Karriem Riggins is an American jazz drummer, hip hop producer, DJ and songwriter.

Biography
Riggins was born in Detroit, Michigan, United States, son of keyboardist Emmanuel Riggins. As a child, he would often watch his father perform with Grant Green, Marcus Belgrave and others. He joined the Kennedy Elementary school band in the sixth grade as a trumpeter, studying with Belgrave, where he played for two years in addition to drums before switching to drums full-time in the eighth grade.

Riggins was a DJ, producing hip-hop and performing in three different school bands at Southfield High School before leaving school in the eleventh grade. He joined Betty Carter's Jazz Ahead band soon after at age 17 and moved to New York in 1994, later joining the Mulgrew Miller trio. He also performed in bands with Steven Scott and Benny Green before joining Roy Hargrove's band in the middle of 1995.

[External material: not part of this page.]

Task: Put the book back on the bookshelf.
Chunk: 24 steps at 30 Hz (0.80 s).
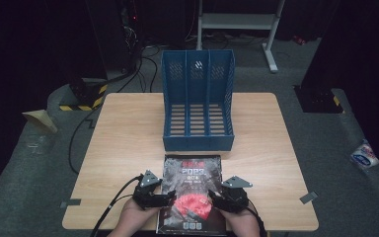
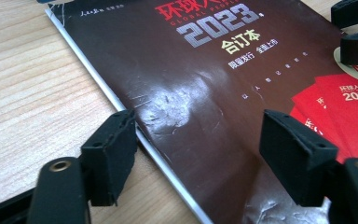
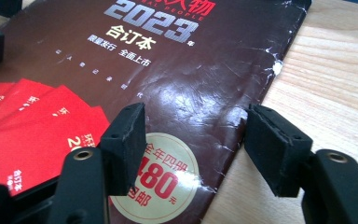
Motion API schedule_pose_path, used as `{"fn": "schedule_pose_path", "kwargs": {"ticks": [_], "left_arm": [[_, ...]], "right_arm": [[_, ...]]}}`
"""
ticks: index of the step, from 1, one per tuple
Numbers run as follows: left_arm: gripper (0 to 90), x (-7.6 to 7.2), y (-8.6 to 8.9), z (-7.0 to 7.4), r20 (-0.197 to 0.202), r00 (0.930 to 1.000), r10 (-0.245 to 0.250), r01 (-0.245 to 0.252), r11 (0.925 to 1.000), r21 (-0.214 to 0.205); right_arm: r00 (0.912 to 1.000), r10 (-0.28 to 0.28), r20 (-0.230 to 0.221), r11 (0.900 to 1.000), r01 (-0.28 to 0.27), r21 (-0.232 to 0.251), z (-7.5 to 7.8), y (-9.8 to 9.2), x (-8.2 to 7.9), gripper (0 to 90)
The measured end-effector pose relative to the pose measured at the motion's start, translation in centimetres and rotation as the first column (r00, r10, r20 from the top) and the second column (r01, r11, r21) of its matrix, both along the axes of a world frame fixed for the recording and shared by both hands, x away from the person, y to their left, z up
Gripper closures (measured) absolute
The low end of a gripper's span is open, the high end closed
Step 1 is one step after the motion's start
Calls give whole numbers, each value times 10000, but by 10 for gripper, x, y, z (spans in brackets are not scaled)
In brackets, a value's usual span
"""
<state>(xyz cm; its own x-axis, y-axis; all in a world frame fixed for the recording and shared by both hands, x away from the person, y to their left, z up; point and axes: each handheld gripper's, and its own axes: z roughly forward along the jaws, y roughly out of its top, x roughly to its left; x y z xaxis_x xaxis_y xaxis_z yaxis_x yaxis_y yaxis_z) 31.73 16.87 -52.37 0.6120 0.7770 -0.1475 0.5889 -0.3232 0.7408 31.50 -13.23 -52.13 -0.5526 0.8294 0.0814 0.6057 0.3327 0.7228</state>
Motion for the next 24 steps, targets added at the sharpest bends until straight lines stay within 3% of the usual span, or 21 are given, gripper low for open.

After three years with Hargrove, Riggins joined the trio of famed bassist Ray Brown. After leaving Brown’s band, he began producing hip-hop extensively and serving as the bandleader for rapper Common’s band, A Black Girl Named Becky. Riggins had met Common in 1996, and began spending time with the rapper during visits with notable hip-hop producers.

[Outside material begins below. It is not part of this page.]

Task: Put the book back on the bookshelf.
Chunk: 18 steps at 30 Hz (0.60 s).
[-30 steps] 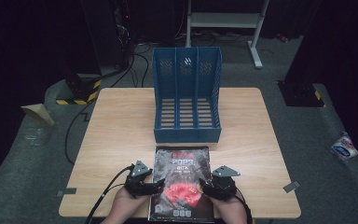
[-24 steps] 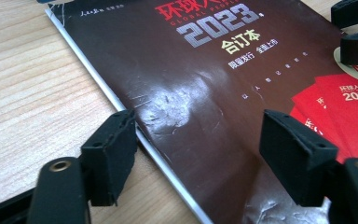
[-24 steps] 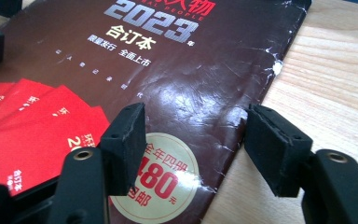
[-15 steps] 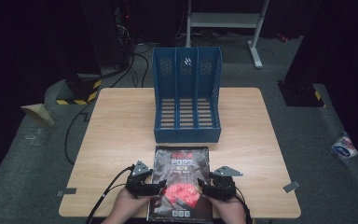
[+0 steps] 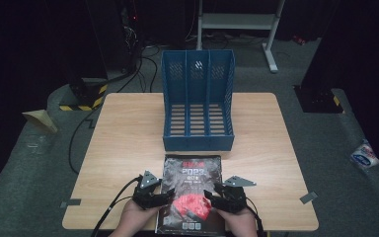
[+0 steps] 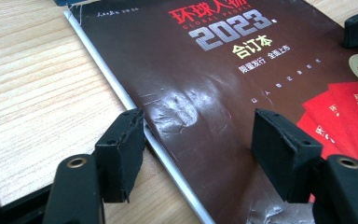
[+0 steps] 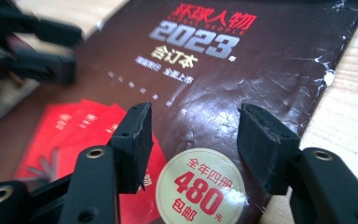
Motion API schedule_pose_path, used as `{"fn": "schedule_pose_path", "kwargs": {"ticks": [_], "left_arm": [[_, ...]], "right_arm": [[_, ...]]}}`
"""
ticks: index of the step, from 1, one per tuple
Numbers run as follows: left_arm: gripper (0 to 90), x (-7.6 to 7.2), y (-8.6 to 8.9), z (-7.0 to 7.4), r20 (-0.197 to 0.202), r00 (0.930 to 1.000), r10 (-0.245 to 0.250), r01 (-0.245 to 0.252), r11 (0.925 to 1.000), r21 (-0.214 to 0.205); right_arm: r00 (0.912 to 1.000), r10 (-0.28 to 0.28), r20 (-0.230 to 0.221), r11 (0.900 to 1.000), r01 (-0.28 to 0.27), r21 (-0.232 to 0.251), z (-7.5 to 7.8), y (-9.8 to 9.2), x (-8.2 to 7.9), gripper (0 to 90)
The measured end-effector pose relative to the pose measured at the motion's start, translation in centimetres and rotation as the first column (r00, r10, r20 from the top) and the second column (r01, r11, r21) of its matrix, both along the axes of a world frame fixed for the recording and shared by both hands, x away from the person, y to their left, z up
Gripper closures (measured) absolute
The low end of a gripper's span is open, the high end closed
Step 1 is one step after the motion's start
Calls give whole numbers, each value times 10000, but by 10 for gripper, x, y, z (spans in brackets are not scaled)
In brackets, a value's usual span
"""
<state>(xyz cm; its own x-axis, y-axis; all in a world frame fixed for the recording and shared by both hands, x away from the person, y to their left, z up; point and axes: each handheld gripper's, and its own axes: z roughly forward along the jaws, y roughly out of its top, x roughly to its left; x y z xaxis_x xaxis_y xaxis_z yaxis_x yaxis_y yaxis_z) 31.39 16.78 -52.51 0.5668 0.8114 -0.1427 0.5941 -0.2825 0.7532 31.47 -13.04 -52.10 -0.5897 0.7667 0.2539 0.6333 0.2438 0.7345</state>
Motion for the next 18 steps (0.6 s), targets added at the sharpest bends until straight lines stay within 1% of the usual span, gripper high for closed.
{"fn": "schedule_pose_path", "kwargs": {"ticks": [1, 2, 3, 4, 5, 6, 7, 8, 9, 10, 12, 13, 14, 15, 16, 18], "left_arm": [[355, 0, 0, 0, 0, 10000, 14, -14, 10000, 12], [359, 0, 1, 0, 71, 10000, 55, -56, 9998, 168], [353, 0, 1, 0, 71, 10000, 55, -56, 9998, 168], [339, 0, 2, 1, 81, 9993, 362, -364, 9990, 265], [326, 0, 2, 1, 81, 9993, 362, -364, 9990, 265], [319, 1, 2, 1, 83, 9985, 533, -536, 9980, 347], [319, 1, 2, 1, 83, 9985, 533, -536, 9980, 347], [316, 1, 2, 1, 82, 9984, 559, -562, 9978, 341], [316, 1, 1, 0, 92, 9984, 556, -559, 9979, 332], [316, 1, 1, 0, 85, 9986, 526, -528, 9982, 296], [313, 1, 0, 0, 71, 9995, 304, -305, 9993, 229], [313, 1, 0, 0, 71, 9995, 304, -305, 9993, 229], [313, 1, 0, 0, 74, 9997, 233, -235, 9995, 206], [314, 0, -2, 0, 72, 9996, 257, -259, 9995, 182], [314, 0, -2, 0, 72, 9996, 257, -259, 9995, 182], [314, 1, 0, 0, 14, 9997, 262, -262, 9996, 105]], "right_arm": [[9996, 89, 255, 9994, -81, -327, 0, 3, -1, 435], [9992, -39, 400, 9982, 62, -594, 1, 6, -1, 404], [9992, -39, 400, 9982, 62, -594, 1, 6, -1, 404], [9973, -451, 576, 9948, 501, -886, 2, 3, -1, 381], [9973, -451, 576, 9948, 501, -886, 2, 3, -1, 381], [9941, -860, 659, 9892, 931, -1131, 3, 1, -1, 351], [9941, -860, 659, 9892, 931, -1131, 3, 1, -1, 351], [9926, -1101, 520, 9853, 1159, -1253, 3, -1, 0, 335], [9926, -1101, 520, 9853, 1159, -1253, 3, -1, 0, 335], [9922, -1219, 252, 9834, 1242, -1323, 1, -1, 2, 322], [9933, -1119, 276, 9866, 1144, -1160, 0, 0, 2, 321], [9933, -1119, 276, 9866, 1144, -1160, 0, 0, 2, 321], [9939, -1087, 198, 9883, 1102, -1056, 0, 0, 2, 308], [9935, -1142, -6, 9911, 1139, -684, 0, 0, 3, 311], [9935, -1142, -6, 9911, 1139, -684, 0, 0, 3, 311], [9931, -1164, -169, 9928, 1158, -314, -1, -2, 3, 327]]}}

Riggins also met J Dilla, a fellow Detroit native, in 1996. The two were later reintroduced through Common and developed a close friendship through the end of Dilla’s life. Riggins frequently cited Dilla as a primary influence and being personally responsible for helping him overcome multiple creative ruts throughout his career. During the course of their friendship, Riggins produced and appeared on multiple J Dilla albums including Welcome 2 Detroit and The Shining. He credits Dilla for purchasing the first production he ever sold, for “The Clapper” on Welcome 2 Detroit.

As a drummer, Riggins has also recorded and/or performed with Donald Byrd, Hank Jones, Milt Jackson, Oscar Peterson, Norah Jones, Cedar Walton, Roy Hargrove, Esperanza Spalding and Bobby Hutcherson. In 2011, he collaborated with former Beatle Paul McCartney in concert and on Kisses on the Bottom, McCartney’s first studio release in five years. He currently tours with another Ray Brown protégé, pianist Diana Krall.

Away from jazz, Riggins has done production work for hip hop artists including Slum Village, Erykah Badu, Common, J Dilla, The Roots, Kanye West, Talib Kweli, Kaytranada, Earl Sweatshirt, Phat Kat, Consequence and Dwele. He has collaborated with the hip hop multi-instrumentalist Madlib, performing on his 2007 album Yesterdays Universe and in collaborations entitled Supreme Team and The Jahari Massamba Unit.

Riggins released his debut full-length album, the instrumental double-LP Alone Together on Stones Throw Records on October 23, 2012. Prior to the full album release, Stones Throw released the two halves of the album separately on vinyl as well as digitally exclusively through their website. Alone was released on July 30 and Together followed on October 2. He spent much of 2016 at work on Common’s much-heralded Black America Again album, which featured Stevie Wonder on the title song and included a performance at the White House as part of NPR’s “Tiny Desk Concerts” series. On February 24, 2017 Riggins released his second album on Stones Throw, Headnod Suite.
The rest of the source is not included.